*WHAT IS NEEDED*
Below is a listing with pictures in it. Copy it exactly without them.

·····

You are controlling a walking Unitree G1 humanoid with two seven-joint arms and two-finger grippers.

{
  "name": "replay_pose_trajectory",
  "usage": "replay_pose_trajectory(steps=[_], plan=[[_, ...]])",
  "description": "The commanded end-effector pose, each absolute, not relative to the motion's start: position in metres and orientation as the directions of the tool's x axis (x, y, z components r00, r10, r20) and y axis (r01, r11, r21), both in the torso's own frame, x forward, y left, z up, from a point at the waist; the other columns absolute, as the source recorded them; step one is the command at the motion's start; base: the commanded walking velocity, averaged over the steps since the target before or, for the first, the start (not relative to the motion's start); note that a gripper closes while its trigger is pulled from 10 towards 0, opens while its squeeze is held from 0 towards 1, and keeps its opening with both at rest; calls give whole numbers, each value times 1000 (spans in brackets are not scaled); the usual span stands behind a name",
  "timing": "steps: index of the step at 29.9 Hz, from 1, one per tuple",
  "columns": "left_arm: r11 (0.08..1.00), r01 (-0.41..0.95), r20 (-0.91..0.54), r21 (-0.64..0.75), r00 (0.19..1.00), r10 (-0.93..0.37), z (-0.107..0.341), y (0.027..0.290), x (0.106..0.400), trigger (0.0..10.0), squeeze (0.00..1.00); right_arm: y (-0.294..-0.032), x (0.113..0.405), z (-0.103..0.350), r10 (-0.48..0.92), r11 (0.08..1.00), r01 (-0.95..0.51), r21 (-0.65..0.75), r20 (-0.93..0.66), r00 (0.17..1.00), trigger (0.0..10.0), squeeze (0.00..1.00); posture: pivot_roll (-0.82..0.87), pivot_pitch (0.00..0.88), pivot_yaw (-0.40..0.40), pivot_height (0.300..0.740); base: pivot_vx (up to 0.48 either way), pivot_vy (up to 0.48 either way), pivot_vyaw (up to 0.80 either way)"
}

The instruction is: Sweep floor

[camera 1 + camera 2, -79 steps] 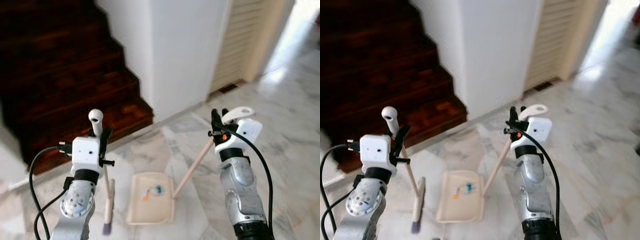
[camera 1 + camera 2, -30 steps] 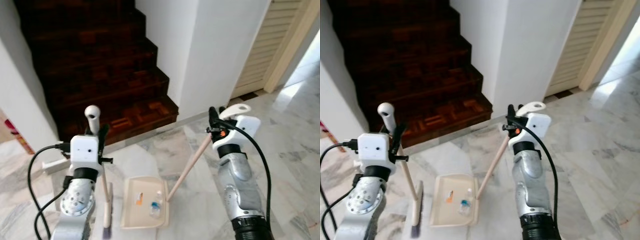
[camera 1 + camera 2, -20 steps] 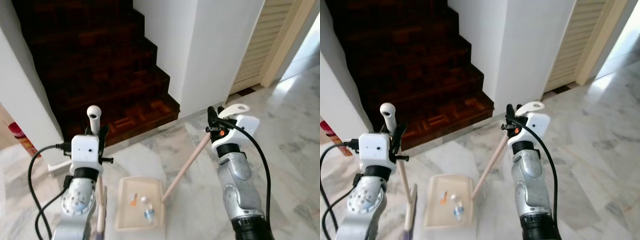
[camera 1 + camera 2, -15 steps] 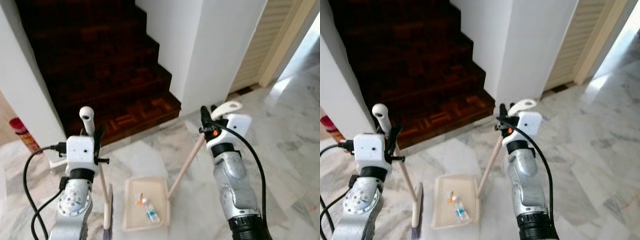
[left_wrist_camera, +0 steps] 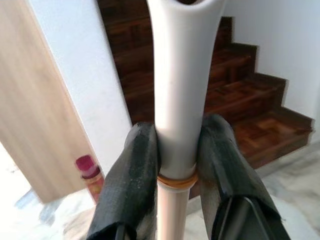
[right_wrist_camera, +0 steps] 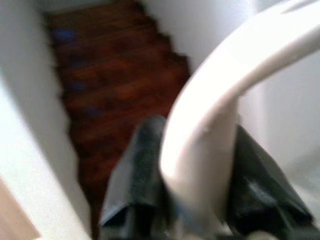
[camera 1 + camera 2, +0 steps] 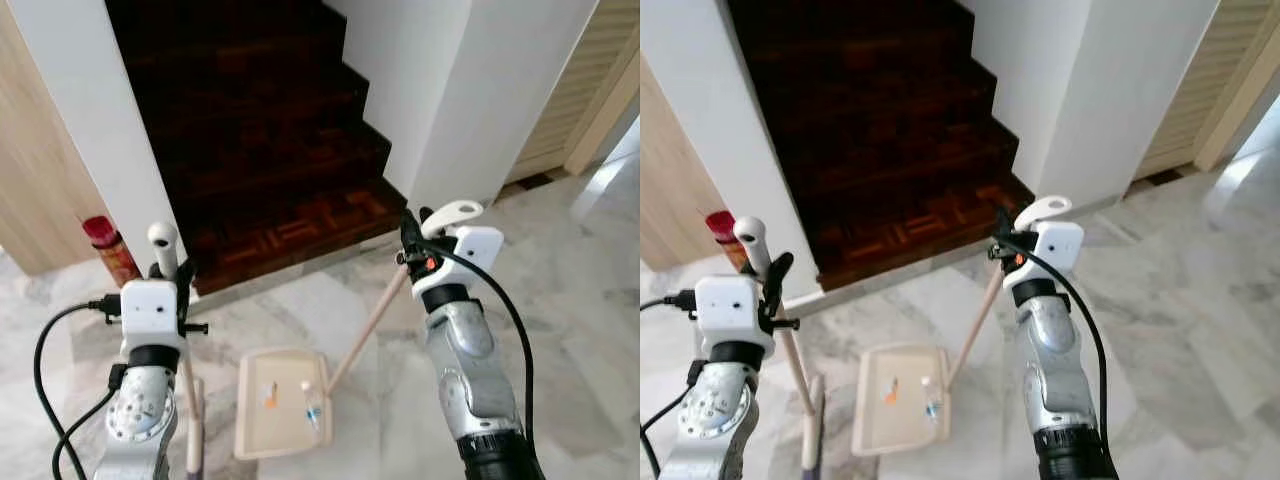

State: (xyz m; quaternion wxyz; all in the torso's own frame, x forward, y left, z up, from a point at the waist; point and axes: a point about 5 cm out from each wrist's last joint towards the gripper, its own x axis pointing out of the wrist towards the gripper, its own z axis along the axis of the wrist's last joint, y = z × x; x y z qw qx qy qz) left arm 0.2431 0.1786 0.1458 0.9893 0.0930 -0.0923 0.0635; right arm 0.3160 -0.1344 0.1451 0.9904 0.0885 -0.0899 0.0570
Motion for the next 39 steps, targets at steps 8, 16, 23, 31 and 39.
replay_pose_trajectory(steps=[8,16,23,31,39], plan=[[972,-147,253,182,962,98,156,180,241,10000,0,-131,318,163,112,972,-161,172,263,958,10000,0,38,23,-35,740,0,349,266],[974,-137,254,182,963,89,156,177,241,10000,0,-131,317,162,116,974,-162,158,263,958,10000,0,37,4,-34,740,0,352,0],[973,-129,257,190,963,78,155,176,240,10000,0,-129,316,162,124,971,-172,168,266,956,10000,0,45,0,-33,740,0,354,450],[972,-124,257,197,964,70,156,176,240,10000,0,-127,317,161,132,969,-181,171,265,955,10000,0,49,0,-29,740,0,354,0],[972,-117,264,202,963,61,158,175,242,10000,0,-124,317,162,141,966,-191,172,264,954,10000,0,53,0,-28,740,0,353,280]])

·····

*RESULT*
You are controlling a walking Unitree G1 humanoid with two seven-joint arms and two-finger grippers.

{
  "name": "replay_pose_trajectory",
  "usage": "replay_pose_trajectory(steps=[_], plan=[[_, ...]])",
  "description": "The commanded end-effector pose, each absolute, not relative to the motion's start: position in metres and orientation as the directions of the tool's x axis (x, y, z components r00, r10, r20) and y axis (r01, r11, r21), both in the torso's own frame, x forward, y left, z up, from a point at the waist; the other columns absolute, as the source recorded them; step one is the command at the motion's start; base: the commanded walking velocity, averaged over the steps since the target before or, for the first, the start (not relative to the motion's start); note that a gripper closes while its trigger is pulled from 10 towards 0, opens while its squeeze is held from 0 towards 1, and keeps its opening with both at rest; calls give whole numbers, each value times 1000 (spans in brackets are not scaled); the usual span stands behind a name",
  "timing": "steps: index of the step at 29.9 Hz, from 1, one per tuple",
  "columns": "left_arm: r11 (0.08..1.00), r01 (-0.41..0.95), r20 (-0.91..0.54), r21 (-0.64..0.75), r00 (0.19..1.00), r10 (-0.93..0.37), z (-0.107..0.341), y (0.027..0.290), x (0.106..0.400), trigger (0.0..10.0), squeeze (0.00..1.00); right_arm: y (-0.294..-0.032), x (0.113..0.405), z (-0.103..0.350), r10 (-0.48..0.92), r11 (0.08..1.00), r01 (-0.95..0.51), r21 (-0.65..0.75), r20 (-0.93..0.66), r00 (0.17..1.00), trigger (0.0..10.0), squeeze (0.00..1.00); posture: pivot_roll (-0.82..0.87), pivot_pitch (0.00..0.88), pivot_yaw (-0.40..0.40), pivot_height (0.300..0.740); base: pivot_vx (up to 0.48 either way), pivot_vy (up to 0.48 either way), pivot_vyaw (up to 0.80 either way)"
}

The instruction is: Sweep floor

[camera 1 + camera 2, -79 steps] 
[camera 1 + camera 2, -30 steps] 
[camera 1 + camera 2, -20 steps] 
[camera 1 + camera 2, -15 steps] 
[left_wrist_camera, +0 steps] 
[right_wrist_camera, +0 steps] 
[camera 1 + camera 2, +0 steps] 

State: (xyz m; quaternion wxyz; all in the torso's own frame, x forward, y left, z up, from a point at the waist; point and axes: a point about 5 cm out from each wrist's last joint towards the gripper, its own x axis pointing out of the wrist towards the gripper, its own z axis along the axis of the wrist's last joint, y = z × x; x y z qw qx qy qz) left arm 0.2431 0.1786 0.1458 0.9893 0.0930 -0.0923 0.0635; right arm 0.3160 -0.1344 0.1451 0.9904 0.0885 -0.0899 0.0570
Motion for the next 39 steps, targets at steps 8, 16, 23, 31 and 39.
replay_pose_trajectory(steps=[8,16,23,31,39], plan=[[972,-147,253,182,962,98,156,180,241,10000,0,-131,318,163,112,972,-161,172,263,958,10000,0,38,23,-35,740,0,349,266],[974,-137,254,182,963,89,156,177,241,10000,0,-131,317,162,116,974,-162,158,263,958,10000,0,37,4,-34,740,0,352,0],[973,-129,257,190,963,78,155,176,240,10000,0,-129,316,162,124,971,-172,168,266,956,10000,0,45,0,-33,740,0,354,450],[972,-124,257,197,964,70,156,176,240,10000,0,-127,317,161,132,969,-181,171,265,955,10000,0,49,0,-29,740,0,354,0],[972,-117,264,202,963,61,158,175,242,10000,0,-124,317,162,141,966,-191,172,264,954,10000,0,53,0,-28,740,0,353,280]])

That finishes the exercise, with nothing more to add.